Increased feed supply and dietary fiber from sugar beet pulp improved energy retention in gestating sows.

The aim of the study was to investigate whether increased inclusion of sugar beet pulp (SBP) alters retention of fat, protein, and energy when backfat (BF) is restored in early- and mid-gestation. In total, 46 sows were fed one of four treatments with increasing inclusion of SBP with dietary fiber (DF) levels of 119, 152, 185, and 217 g/kg; sows were assigned to one of three feeding strategies (FS; high, medium, and low) depending on BF thickness at mating and again at day 30 for the following month. On days 0, 30, 60, and 108, body weight (BW) and BF thickness were measured, and body pools of protein and fat were estimated using the deuterium technique. On days 30 and 60, urine, feces, and blood samples were collected to quantify metabolites, energy, and N balances. On days 15 and 45, heart rates were recorded to estimate the heat production. At farrowing, total born and weight of the litter were recorded. In early gestation, BW gain (P < 0.01) and body protein retention increased (P < 0.05) with increasing fiber inclusion, while body fat retention increased numerically by 59%. Increase in BF was the greatest for sows fed the high FS, intermediate when fed the medium strategy, and negligible for sows fed the lowest FS. N intake, N loss in feces, and N balance increased linearly, whereas N loss in urine tended to decrease with increasing inclusion of fibers in early gestation. Concomitantly, fecal energy output and energy lost as methane increased linearly (P < 0.001), while energy output in urine declined linearly, and total metabolizable energy intake, therefore, increased from 40.5 MJ ME/d in the low-fiber group to 43.5 mega joule (MJ) metabolizable energy (ME)/d in the high-fiber group (P < 0.001). Changing the metabolizable energy toward more ketogenic energy was expected to favor fat retention rather than protein retention. However, due to increased intake of metabolizable energy and increased N efficiency with increasing fiber inclusion, the sows gained more weight and protein with increasing fiber inclusion. In conclusion, increased feed intake improved both fat and protein retention, whereas increased DF concentration increased protein retention.

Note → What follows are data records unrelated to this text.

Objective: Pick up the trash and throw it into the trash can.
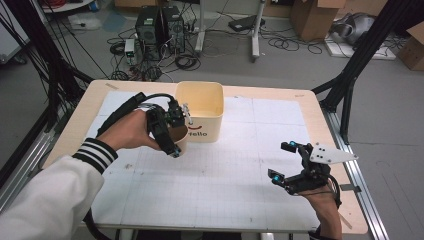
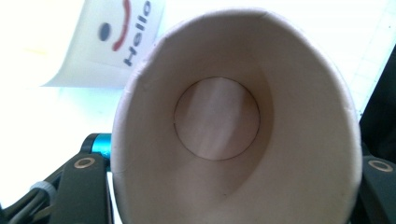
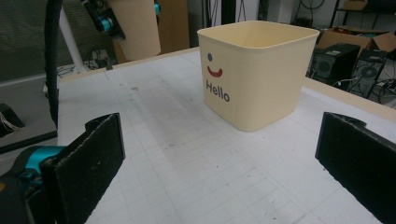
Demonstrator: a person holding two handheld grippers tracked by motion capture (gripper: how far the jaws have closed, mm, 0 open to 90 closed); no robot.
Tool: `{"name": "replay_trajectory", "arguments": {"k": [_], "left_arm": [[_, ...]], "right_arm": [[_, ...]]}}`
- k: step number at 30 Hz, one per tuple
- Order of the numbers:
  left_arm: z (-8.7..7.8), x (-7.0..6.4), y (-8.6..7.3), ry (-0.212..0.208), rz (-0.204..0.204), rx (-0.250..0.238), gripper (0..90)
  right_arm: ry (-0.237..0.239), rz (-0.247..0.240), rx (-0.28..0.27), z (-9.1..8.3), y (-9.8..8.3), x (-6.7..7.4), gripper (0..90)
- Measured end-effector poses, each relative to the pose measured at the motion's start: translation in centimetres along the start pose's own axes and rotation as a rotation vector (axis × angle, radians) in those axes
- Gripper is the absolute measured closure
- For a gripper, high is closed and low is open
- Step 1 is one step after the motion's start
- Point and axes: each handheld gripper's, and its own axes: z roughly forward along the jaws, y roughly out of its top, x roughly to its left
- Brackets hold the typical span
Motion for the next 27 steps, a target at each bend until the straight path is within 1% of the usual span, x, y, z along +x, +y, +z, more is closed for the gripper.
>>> {"name": "replay_trajectory", "arguments": {"k": [5, 9, 13, 16, 17, 18, 20, 21, 24, 26, 27], "left_arm": [[-1.1, 0.4, 0.4, 0.005, -0.005, 0.003, 32.9], [-1.8, 1.0, 0.7, 0.001, -0.019, -0.004, 32.9], [-2.7, 1.4, 1.2, 0.001, -0.016, 0.008, 33.0], [-3.6, 1.6, 1.5, -0.002, -0.019, -0.004, 33.0], [-3.6, 1.6, 1.5, -0.002, -0.019, -0.004, 33.0], [-4.1, 1.8, 1.7, 0.005, -0.018, -0.001, 32.9], [-4.8, 2.0, 1.9, 0.005, -0.017, 0.001, 32.9], [-5.0, 2.1, 1.9, 0.003, -0.021, -0.008, 32.9], [-5.8, 2.4, 2.2, 0.013, -0.021, -0.004, 32.9], [-6.4, 2.7, 2.4, 0.018, -0.022, -0.016, 32.9], [-6.6, 2.8, 2.5, 0.024, -0.024, -0.017, 33.0]], "right_arm": [[0.001, -0.004, -0.003, 0.1, 0.0, 0.0, 0.2], [0.005, -0.001, -0.001, 0.1, 0.0, 0.0, 0.2], [0.006, 0.0, -0.003, 0.1, 0.0, -0.1, 0.2], [0.004, 0.004, -0.005, 0.0, -0.1, -0.1, 0.2], [0.004, 0.004, -0.005, 0.0, -0.1, -0.1, 0.2], [0.003, 0.004, -0.007, 0.0, -0.1, -0.2, 0.2], [0.003, 0.007, -0.006, 0.0, -0.1, -0.2, 0.2], [-0.002, 0.006, -0.009, 0.0, -0.1, -0.2, 0.2], [-0.001, 0.01, -0.01, 0.0, -0.1, -0.3, 0.2], [-0.002, 0.003, -0.012, 0.0, -0.2, -0.3, 0.2], [0.0, 0.012, -0.009, 0.0, -0.2, -0.3, 0.2]]}}
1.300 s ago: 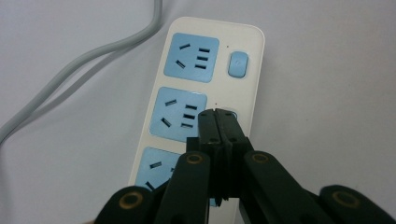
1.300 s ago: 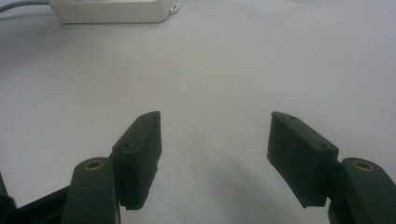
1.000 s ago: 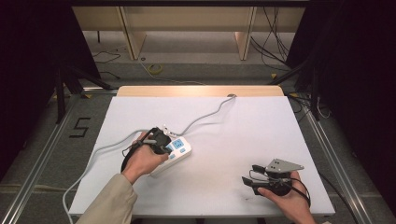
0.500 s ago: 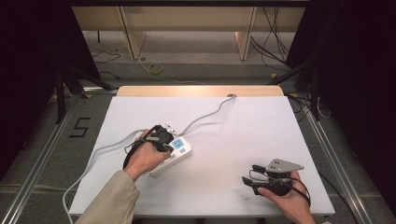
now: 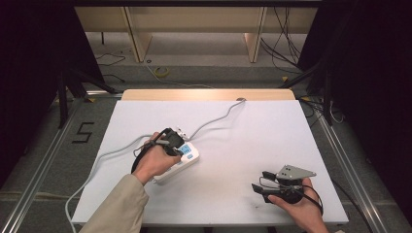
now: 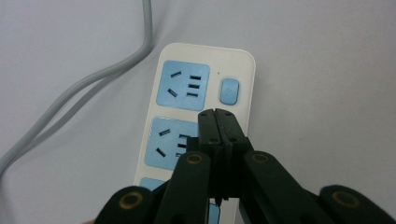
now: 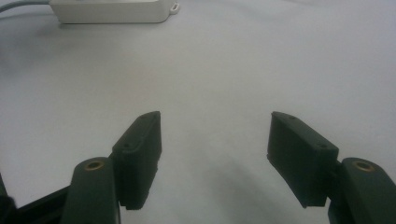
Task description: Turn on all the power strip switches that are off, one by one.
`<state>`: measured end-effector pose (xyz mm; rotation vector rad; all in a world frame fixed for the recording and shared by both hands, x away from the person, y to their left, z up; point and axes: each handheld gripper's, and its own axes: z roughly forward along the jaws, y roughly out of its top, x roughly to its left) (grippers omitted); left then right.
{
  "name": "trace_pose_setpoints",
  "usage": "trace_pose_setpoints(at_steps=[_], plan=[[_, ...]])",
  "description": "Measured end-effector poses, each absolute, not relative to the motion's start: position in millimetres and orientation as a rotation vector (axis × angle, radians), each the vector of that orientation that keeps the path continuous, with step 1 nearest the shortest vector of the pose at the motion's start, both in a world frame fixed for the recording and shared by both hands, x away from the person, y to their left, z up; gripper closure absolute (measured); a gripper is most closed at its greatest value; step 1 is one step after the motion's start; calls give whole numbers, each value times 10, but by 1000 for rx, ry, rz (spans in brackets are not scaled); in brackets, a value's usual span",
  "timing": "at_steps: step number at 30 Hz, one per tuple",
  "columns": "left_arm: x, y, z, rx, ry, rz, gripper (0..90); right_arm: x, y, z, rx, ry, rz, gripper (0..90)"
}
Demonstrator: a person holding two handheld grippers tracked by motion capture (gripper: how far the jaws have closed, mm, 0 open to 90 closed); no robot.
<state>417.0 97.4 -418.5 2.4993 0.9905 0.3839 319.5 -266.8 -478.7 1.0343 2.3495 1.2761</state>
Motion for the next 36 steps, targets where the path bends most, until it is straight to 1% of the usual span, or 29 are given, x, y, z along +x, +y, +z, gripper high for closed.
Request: trace_pose_setpoints(at_steps=[18, 36], plan=[[4233, 823, -4159, 2526, 962, 369, 900, 3195, -2668, -4788, 1030, 2355, 1275, 358], [4292, 771, -4164, 2543, 963, 359, 900, 3200, -2663, -4791, 1038, 2353, 1278, 358]])
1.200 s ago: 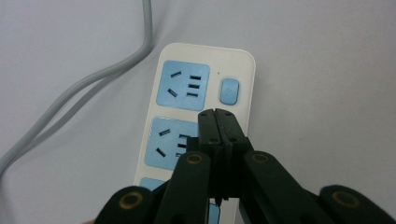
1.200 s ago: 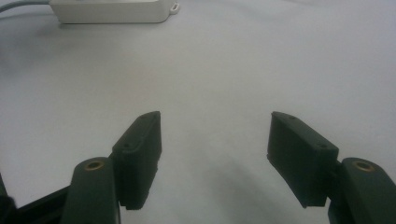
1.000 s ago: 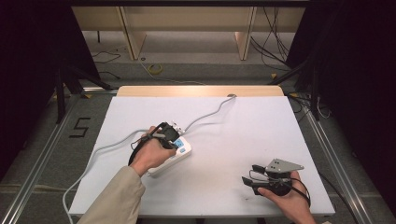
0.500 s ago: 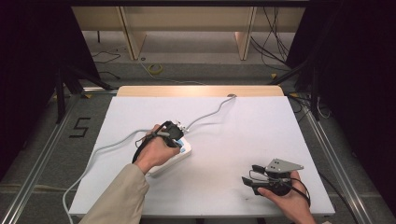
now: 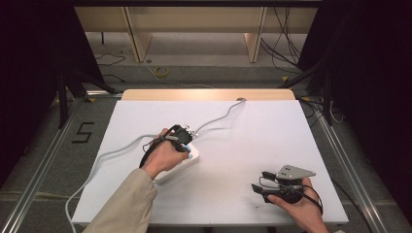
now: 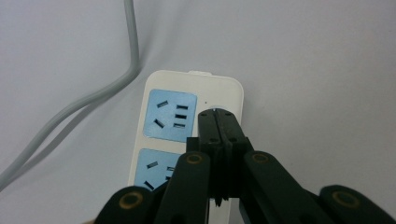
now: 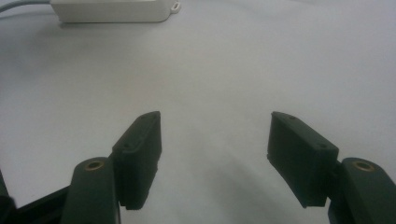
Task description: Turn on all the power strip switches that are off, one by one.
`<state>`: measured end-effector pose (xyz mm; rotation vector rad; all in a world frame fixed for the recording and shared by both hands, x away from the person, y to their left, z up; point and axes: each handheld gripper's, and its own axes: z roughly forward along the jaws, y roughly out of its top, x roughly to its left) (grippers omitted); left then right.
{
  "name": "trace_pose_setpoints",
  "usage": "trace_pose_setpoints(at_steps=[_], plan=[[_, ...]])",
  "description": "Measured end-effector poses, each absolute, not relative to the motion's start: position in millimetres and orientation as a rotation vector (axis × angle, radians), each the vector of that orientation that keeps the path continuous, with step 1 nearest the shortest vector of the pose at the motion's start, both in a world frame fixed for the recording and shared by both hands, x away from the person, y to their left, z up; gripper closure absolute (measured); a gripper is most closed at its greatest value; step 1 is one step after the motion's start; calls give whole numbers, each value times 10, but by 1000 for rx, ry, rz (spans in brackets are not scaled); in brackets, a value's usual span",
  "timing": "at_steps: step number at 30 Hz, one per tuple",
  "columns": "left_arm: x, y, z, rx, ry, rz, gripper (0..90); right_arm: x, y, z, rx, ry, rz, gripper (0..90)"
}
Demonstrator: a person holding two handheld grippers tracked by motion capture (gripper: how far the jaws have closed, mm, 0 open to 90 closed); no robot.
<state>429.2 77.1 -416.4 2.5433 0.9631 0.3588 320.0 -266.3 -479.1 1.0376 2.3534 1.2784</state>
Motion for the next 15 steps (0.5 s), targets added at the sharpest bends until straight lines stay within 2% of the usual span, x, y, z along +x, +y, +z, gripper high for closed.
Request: trace_pose_setpoints(at_steps=[15], plan=[[4348, 745, -4184, 2556, 963, 352, 900, 3202, -2662, -4793, 1034, 2359, 1274, 358]])
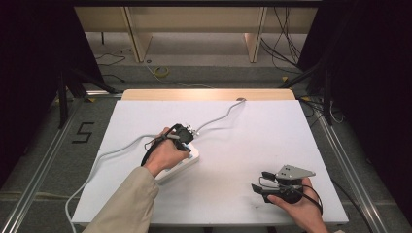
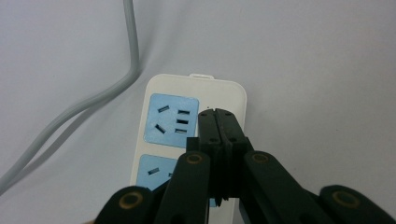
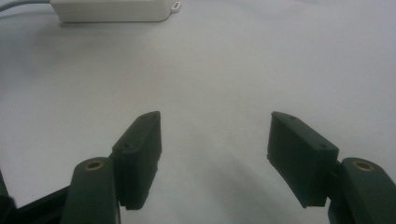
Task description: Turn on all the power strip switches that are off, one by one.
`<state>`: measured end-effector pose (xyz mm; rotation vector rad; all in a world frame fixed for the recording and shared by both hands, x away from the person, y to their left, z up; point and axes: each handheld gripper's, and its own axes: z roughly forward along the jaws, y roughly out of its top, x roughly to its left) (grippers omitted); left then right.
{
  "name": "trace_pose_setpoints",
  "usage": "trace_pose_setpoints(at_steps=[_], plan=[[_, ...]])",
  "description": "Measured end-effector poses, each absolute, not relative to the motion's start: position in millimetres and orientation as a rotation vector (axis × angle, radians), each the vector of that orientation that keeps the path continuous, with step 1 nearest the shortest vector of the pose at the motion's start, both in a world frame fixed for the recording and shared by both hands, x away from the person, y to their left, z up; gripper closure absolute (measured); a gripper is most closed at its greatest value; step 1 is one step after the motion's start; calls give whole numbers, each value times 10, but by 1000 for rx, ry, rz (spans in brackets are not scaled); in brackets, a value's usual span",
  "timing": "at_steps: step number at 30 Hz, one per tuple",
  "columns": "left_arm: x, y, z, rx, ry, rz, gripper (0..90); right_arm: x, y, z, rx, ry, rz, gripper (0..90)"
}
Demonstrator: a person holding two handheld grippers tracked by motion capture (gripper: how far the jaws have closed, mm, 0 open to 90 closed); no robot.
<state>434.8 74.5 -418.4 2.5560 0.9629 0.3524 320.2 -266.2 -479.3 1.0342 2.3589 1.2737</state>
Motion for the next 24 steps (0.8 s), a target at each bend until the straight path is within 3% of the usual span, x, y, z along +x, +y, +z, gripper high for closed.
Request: trace_pose_setpoints(at_steps=[24], plan=[[4402, 604, -4297, 2602, 952, 343, 900, 3202, -2660, -4794, 1035, 2361, 1277, 358]])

Feeding sows sugar beet pulp (SBP) has many known benefits, for example, increased satiety, and it is a highly fermentable fiber source for sows. This study investigates how efficient sows utilize energy for fat and protein retention in response to increased SBP inclusion in the diet. After a demanding lactation, sows need to restore body fat and concomitantly avoid excessive protein retention, which increases energy demand for maintenance and risk of locomotory problems. The hypothesis in this study was that energy from fermented fibers is more efficient for fat retention than dietary starch. In the study, sows had numerically greater fat retention when fed high concentrations of fiber from SBP, but, concomitantly, sows unintendedly also increased their protein retention, which in turn increased substantially their live weight. Sows were fed one of three feeding strategies depending on the body condition score (lean, medium, or fat) in early gestation, and backfat was efficiently restored in most sows within a month. To conclude, gestating sows have a high capability to utilize energy from fermented fiber, but sows prefer to retain protein rather than fat, which needs to be addressed in the nutrition of modern genotype sows.